- _Recorded data_

┄┄┄┄┄┄

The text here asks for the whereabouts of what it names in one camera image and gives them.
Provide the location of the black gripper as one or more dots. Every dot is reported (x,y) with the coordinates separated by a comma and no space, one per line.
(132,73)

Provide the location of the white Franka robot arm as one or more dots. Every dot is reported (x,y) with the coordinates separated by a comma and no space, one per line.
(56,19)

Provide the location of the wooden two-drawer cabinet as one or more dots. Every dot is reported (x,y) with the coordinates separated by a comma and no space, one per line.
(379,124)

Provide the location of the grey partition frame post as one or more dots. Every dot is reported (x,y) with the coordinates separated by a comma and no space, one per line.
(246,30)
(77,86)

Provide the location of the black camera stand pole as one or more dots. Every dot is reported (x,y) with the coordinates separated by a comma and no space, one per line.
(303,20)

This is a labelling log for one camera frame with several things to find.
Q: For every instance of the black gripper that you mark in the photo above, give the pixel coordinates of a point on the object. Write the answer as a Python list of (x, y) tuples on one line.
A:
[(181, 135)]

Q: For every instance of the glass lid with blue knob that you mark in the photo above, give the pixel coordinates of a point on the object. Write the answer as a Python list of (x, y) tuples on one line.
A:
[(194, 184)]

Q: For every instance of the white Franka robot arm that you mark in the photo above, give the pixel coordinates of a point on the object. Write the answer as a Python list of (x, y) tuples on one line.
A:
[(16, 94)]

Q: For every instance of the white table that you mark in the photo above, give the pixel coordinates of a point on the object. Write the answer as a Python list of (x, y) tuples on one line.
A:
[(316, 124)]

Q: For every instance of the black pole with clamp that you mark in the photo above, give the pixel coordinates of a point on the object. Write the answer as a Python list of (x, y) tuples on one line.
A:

┄┄┄┄┄┄

- _The task_
Look through the entries and return each line that has the word "list" in it.

- _Response_
Q: For every instance of the black gripper that you mark in the photo above, give the pixel coordinates of a point on the object. Write the answer as a Python list of (x, y) tuples on one line.
Q: For every instance of the glass lid with blue knob that you mark in the photo above, give the pixel coordinates of a point on the object. Write the answer as a Python list of (x, y) tuples on one line.
Q: For every instance of the white Franka robot arm that you mark in the photo above, give the pixel coordinates of a point on the object. Write the answer as a Python list of (x, y) tuples on one line.
Q: For every instance of the white table that you mark in the photo above, give the pixel coordinates of a point on the object. Write the answer as a Python list of (x, y) tuples on one line.
Q: For every instance of the black pole with clamp that you mark in the photo above, give the pixel coordinates of a point on the object. Write the answer as a Python list of (x, y) tuples on one line.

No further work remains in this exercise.